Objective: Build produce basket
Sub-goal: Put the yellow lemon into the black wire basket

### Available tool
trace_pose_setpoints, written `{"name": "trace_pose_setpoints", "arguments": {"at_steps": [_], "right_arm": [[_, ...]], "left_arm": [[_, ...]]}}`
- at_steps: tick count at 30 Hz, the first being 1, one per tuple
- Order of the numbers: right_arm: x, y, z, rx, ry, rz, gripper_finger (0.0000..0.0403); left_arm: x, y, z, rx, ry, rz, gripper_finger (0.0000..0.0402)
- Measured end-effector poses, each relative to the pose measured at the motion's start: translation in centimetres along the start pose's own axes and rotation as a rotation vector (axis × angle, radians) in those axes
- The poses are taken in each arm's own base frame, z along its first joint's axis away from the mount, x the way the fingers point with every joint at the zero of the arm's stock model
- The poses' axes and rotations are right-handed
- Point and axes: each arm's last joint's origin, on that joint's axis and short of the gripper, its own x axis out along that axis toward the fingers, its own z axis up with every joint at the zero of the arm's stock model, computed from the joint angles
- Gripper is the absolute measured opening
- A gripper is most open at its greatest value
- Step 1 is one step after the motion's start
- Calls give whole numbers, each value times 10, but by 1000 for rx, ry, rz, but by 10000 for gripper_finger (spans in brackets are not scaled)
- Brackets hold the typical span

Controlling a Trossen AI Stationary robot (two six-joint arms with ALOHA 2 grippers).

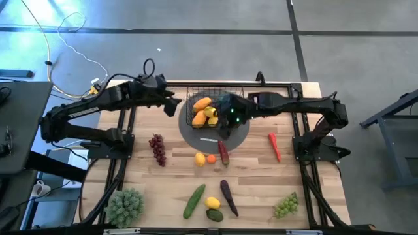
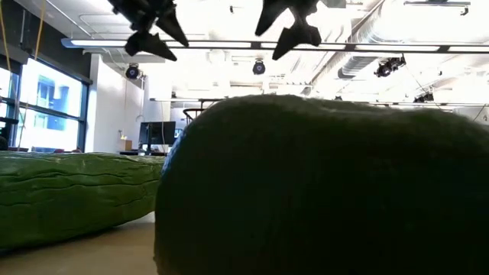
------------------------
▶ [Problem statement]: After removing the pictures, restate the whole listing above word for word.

▶ [Answer to the problem]:
Objective: Build produce basket
Sub-goal: Put the yellow lemon into the black wire basket

### Available tool
trace_pose_setpoints, written `{"name": "trace_pose_setpoints", "arguments": {"at_steps": [_], "right_arm": [[_, ...]], "left_arm": [[_, ...]]}}`
- at_steps: tick count at 30 Hz, the first being 1, one per tuple
- Order of the numbers: right_arm: x, y, z, rx, ry, rz, gripper_finger (0.0000..0.0403); left_arm: x, y, z, rx, ry, rz, gripper_finger (0.0000..0.0402)
- Measured end-effector poses, each relative to the pose measured at the motion's start: translation in centimetres along the start pose's own axes and rotation as a rotation vector (axis × angle, radians) in those axes
- The poses are taken in each arm's own base frame, z along its first joint's axis away from the mount, x the way the fingers point with every joint at the zero of the arm's stock model
- The poses' axes and rotations are right-handed
- Point and axes: each arm's last joint's origin, on that joint's axis and short of the gripper, its own x axis out along that axis toward the fingers, its own z axis up with every joint at the zero of the arm's stock model, computed from the joint angles
- Gripper is the absolute measured opening
- A gripper is most open at its greatest value
- Step 1 is one step after the motion's start
- Calls give whole numbers, each value times 10, but by 1000 for rx, ry, rz, but by 10000 for gripper_finger (spans in brackets are not scaled)
- Brackets hold the typical span

Controlling a Trossen AI Stationary robot (two six-joint arms with ALOHA 2 grippers).

This output requires nothing further.